> **Directions**: Restate, in full and unchanged, the entries that follow, but not their pictures.

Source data
────────────────────
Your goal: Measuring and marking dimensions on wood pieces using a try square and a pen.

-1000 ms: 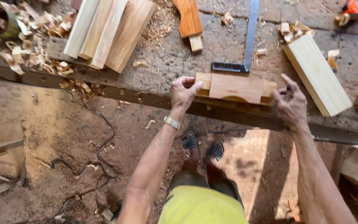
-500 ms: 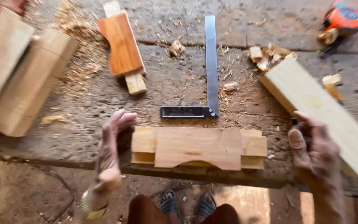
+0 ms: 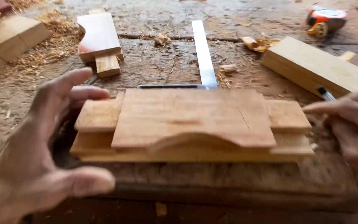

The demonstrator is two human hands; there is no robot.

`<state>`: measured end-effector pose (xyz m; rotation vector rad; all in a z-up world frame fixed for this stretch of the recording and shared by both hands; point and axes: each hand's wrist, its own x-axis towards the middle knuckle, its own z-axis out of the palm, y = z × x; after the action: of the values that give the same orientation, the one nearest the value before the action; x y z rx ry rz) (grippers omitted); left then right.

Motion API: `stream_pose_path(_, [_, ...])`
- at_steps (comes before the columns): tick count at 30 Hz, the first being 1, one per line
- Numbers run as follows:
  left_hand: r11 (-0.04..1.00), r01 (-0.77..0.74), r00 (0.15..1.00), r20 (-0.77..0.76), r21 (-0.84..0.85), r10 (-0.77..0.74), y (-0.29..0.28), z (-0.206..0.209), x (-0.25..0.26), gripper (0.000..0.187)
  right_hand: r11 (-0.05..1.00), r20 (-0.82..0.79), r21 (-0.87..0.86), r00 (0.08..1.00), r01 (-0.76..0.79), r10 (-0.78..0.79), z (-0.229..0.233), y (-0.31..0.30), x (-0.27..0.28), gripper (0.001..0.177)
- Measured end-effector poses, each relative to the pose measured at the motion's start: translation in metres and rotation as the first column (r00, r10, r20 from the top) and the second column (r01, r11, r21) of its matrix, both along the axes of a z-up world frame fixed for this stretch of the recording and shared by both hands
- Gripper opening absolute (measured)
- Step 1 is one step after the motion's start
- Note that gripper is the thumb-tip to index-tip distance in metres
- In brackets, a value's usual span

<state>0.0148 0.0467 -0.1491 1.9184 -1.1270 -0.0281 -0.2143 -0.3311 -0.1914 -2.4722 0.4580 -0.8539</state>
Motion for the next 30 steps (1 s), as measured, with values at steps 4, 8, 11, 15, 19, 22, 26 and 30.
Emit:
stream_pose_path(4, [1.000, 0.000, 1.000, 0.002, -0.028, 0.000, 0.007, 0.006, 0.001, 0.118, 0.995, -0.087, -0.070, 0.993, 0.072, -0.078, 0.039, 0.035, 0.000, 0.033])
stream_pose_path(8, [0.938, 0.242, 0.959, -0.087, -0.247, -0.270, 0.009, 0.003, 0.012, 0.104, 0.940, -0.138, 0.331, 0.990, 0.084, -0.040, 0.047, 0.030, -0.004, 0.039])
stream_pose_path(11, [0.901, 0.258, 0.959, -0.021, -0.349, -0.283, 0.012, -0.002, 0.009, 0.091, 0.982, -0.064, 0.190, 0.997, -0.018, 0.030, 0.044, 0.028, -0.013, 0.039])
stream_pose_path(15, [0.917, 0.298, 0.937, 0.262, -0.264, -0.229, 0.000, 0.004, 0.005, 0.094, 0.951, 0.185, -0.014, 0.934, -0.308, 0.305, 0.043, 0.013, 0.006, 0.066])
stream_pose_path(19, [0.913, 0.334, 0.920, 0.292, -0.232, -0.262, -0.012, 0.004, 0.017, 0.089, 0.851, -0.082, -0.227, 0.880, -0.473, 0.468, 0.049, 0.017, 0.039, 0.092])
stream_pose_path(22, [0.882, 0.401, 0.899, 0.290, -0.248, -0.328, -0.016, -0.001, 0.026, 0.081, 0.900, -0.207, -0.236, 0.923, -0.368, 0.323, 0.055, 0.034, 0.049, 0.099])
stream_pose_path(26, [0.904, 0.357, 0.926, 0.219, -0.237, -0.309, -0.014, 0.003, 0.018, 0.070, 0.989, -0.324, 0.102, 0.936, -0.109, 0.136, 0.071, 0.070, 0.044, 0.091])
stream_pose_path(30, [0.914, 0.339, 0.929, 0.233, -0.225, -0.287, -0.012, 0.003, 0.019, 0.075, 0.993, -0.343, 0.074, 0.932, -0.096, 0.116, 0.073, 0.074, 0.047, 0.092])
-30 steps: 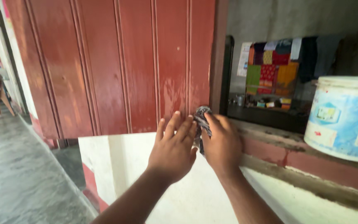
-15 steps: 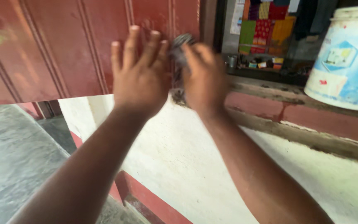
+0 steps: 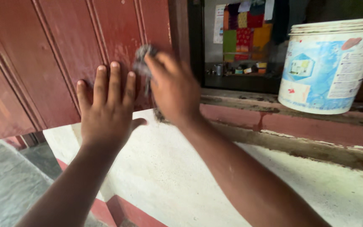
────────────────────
> **The completed task**:
Your goal: Measuring and marking dimensions on wood pieces using a try square and a pen.

-1000 ms: 
-500 ms: 
+0 ms: 

The demonstrator is two human hands; there is no robot.

`<state>`: measured end-effector pose (xyz m; rotation vector rad; all in a z-up world frame fixed for this stretch of the recording and shared by both hands; point and axes: each hand's wrist, its own x-axis towards the middle knuckle, its own z-axis out of the palm, y = z × x; after the action: of the values that give the same orientation, the one nearest the value before the action; x y z rx ry rz) (grippers omitted); left then right.

Motion API: `stream_pose_path(_, [_, ...])`
- at_steps (comes before the columns): tick count at 30 Hz, the first being 1, one per line
- Numbers run as follows:
  left_hand: r11 (-0.04..1.00), r01 (-0.77..0.74), r00 (0.15..1.00), r20 (-0.77..0.76), r21 (-0.84..0.85), r10 (-0.77..0.74), y (-0.29..0.28), z (-0.206..0.209), x (-0.25..0.26), gripper (0.000..0.187)
  right_hand: r11 (-0.05..1.00), r20 (-0.82..0.79), r21 (-0.87..0.86), r00 (0.08..1.00), r01 (-0.76..0.79), r10 (-0.78..0.79), z (-0.229..0.233), y (-0.31..0.30), x (-0.27..0.28), gripper (0.001..0.177)
- Measured end-effector poses, each relative to the pose measured at the motion's start: translation in metres and rotation as the first column (r00, r10, r20 from the top) and the second column (r01, r11, r21) of its matrix, both along the axes of a z-up world frame fixed for this stretch of the recording and shared by both hands
- Gripper opening absolute (measured)
- Step 1 is one step after the motion's start
- Note that gripper is the thumb-tip to index-tip distance in metres
- In brackets, a value's usual span

<state>0.0148 0.0467 -0.1491 1.9184 -1.1270 -0.0281 -0.2143 -0.3311 -0.1914 -2.4722 0.4580 -0.8539</state>
Motion for the next 30 steps (1 s), as measured, with values at steps 4, 8, 11, 15, 19, 22, 26 and 30.
Emit:
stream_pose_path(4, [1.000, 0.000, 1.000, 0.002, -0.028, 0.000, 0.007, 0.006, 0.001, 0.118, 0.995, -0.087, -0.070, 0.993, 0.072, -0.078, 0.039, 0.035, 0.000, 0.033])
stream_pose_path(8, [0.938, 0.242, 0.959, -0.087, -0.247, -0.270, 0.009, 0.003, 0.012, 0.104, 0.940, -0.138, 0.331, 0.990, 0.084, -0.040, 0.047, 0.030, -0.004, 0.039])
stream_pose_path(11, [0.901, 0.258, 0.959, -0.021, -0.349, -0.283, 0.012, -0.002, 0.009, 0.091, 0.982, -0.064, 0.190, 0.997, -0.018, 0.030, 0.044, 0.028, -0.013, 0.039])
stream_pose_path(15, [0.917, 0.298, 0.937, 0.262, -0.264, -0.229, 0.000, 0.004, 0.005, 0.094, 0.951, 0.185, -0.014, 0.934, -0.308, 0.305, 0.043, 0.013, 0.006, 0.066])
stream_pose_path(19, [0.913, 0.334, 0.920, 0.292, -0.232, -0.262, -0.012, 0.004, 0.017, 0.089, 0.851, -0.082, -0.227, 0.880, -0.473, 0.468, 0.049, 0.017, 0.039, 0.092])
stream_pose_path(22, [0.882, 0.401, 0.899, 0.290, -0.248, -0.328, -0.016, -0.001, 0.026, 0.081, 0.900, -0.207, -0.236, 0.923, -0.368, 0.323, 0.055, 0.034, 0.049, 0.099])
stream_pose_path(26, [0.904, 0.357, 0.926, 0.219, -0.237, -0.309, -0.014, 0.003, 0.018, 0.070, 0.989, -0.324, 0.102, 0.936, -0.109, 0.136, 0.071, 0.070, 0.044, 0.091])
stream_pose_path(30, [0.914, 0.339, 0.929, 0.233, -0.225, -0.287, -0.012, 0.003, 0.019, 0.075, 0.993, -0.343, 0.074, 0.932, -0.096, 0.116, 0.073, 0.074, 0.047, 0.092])
-30 steps: 
-15 steps: 
+0 steps: 

What this exercise required is now done.